Ken thompson: eliminar código es el secreto de la productividad

El genio detrás de Unix, Go y el lenguaje B, Ken Thompson, ha revelado un hallazgo sorprendente: uno de sus días más productivos llegó al deshacerse de mil líneas de código. No es una anécdota menor, sino una declaración de principios sobre la eficiencia y la simplicidad en el desarrollo de software, un mantra que choca con la obsesión actual por la cantidad sobre la calidad.

La filosofía minimalista que revolucionó la computación

Thompson, cuyo nombre resuena en los laboratorios Bell y ahora en Google, no es un novato en la materia. Su trabajo con Dennis Ritchie en la creación de Unix, un sistema operativo que definió una nueva forma de entender la computación, sentó las bases para su posterior labor en el lenguaje B, precursor directo de C. Luego, Go reafirmó su compromiso con la sencillez, un lenguaje diseñado para sistemas de producción a gran escala donde la claridad supera a la complejidad.
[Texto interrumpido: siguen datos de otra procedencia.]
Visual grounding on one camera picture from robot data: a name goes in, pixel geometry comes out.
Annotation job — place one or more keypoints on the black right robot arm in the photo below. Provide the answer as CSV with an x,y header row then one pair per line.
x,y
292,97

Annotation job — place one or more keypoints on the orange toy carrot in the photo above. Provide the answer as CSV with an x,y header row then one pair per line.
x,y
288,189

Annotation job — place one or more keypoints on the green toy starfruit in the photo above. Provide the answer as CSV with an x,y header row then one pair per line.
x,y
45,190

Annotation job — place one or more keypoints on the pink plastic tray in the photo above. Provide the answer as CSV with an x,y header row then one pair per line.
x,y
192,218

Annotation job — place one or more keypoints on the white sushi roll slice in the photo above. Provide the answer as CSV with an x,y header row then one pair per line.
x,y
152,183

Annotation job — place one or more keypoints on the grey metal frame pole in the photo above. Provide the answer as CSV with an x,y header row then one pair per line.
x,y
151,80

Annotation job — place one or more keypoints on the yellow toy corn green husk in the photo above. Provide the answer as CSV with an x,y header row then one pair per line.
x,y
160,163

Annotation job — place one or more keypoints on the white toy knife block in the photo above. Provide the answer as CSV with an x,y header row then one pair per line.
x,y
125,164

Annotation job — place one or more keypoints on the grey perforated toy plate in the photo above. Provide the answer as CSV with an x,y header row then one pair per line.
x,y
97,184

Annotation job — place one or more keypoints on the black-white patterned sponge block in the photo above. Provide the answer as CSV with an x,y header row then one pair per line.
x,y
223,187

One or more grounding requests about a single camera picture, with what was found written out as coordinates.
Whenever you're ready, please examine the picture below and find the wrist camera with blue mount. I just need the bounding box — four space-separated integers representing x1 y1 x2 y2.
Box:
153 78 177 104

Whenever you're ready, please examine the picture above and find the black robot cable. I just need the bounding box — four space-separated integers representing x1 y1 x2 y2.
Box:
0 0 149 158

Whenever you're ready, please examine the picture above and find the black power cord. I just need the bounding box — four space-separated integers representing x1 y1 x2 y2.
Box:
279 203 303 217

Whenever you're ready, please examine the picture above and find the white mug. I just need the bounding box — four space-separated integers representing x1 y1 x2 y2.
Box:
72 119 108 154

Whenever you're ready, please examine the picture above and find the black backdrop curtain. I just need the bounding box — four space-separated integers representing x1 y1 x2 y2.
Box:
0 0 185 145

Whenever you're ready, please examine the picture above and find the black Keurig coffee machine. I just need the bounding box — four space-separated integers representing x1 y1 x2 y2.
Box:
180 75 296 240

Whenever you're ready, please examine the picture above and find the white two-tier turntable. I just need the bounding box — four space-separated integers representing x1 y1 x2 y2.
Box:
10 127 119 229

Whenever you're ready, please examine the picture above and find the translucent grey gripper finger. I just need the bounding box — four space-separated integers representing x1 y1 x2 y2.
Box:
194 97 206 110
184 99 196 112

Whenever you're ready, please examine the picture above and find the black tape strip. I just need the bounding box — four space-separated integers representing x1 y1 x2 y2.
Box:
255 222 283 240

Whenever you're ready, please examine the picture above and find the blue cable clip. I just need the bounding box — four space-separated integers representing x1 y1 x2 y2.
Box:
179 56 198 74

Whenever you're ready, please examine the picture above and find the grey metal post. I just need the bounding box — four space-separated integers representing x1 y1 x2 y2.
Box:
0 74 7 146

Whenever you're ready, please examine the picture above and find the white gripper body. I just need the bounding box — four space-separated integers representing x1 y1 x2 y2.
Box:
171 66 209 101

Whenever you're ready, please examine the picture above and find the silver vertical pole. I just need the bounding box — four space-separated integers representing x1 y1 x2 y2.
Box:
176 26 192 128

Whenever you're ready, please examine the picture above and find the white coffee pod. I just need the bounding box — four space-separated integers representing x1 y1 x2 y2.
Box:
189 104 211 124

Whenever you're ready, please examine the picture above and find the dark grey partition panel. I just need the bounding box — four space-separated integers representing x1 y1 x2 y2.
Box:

Pero ¿por qué tanta insistencia en la eliminación? La respuesta es sencilla: cada línea de código es una carga. Una responsabilidad adicional que requiere lectura, mantenimiento y, potencialmente, la incubación de un error. Cuanto más complejo es un sistema, más difícil es modificarlo sin generar consecuencias imprevistas. La deuda técnica, como la llaman los ingenieros, se acumula silenciosamente hasta convertir cualquier cambio en una operación de alto riesgo. Y ahí es donde entra la maestría de Thompson: reducir la superficie de error no es retroceder, es avanzar hacia un sistema más robusto y adaptable.

¿La productividad se mide en líneas de código?

¿La productividad se mide en líneas de código?

La práctica de Thompson desafía una métrica común en el mundo del desarrollo: la cantidad de líneas de código escritas. En muchos equipos, la productividad se equipara a la capacidad de generar código, ignorando el coste oculto de la complejidad. El tiempo invertido en entender y mantener ese código, la fragilidad que introduce en el sistema. todo eso se suma a la carga, ralentizando el desarrollo y aumentando el riesgo de fallos. Bjarne Stroustrup, el creador de C++, lo expresó con una frase lapidaria: “Solo hay dos tipos de lenguajes de programación: aquellos de los que la gente se queja y aquellos que nadie usa”. La clave, según Thompson, reside en la capacidad de discernir qué es esencial y qué puede prescindirse, una habilidad que exige un conocimiento profundo del sistema y un juicio implacable.

Go, con su sintaxis concisa y su enfoque en la claridad, es la manifestación más reciente de esta filosofía. Cada elemento innecesario se elimina, cada concepto se simplifica. La prioridad no es ofrecer una funcionalidad ilimitada, sino garantizar que cada herramienta sea fácil de entender y utilizar. En un mundo donde la tentación de añadir complejidad es constante, la lección de Ken Thompson es un recordatorio valioso: a veces, lo más productivo que podemos hacer es borrar.

La asistencia de la Inteligencia Artificial en la programación puede ser un arma de doble filo si no se equilibra con un pensamiento crítico. La habilidad de un ingeniero no está en generar código a toda velocidad, sino en comprender la necesidad y construir soluciones eficientes y mantenibles. La filosofía minimalista de Thompson es un faro en la niebla de la complejidad.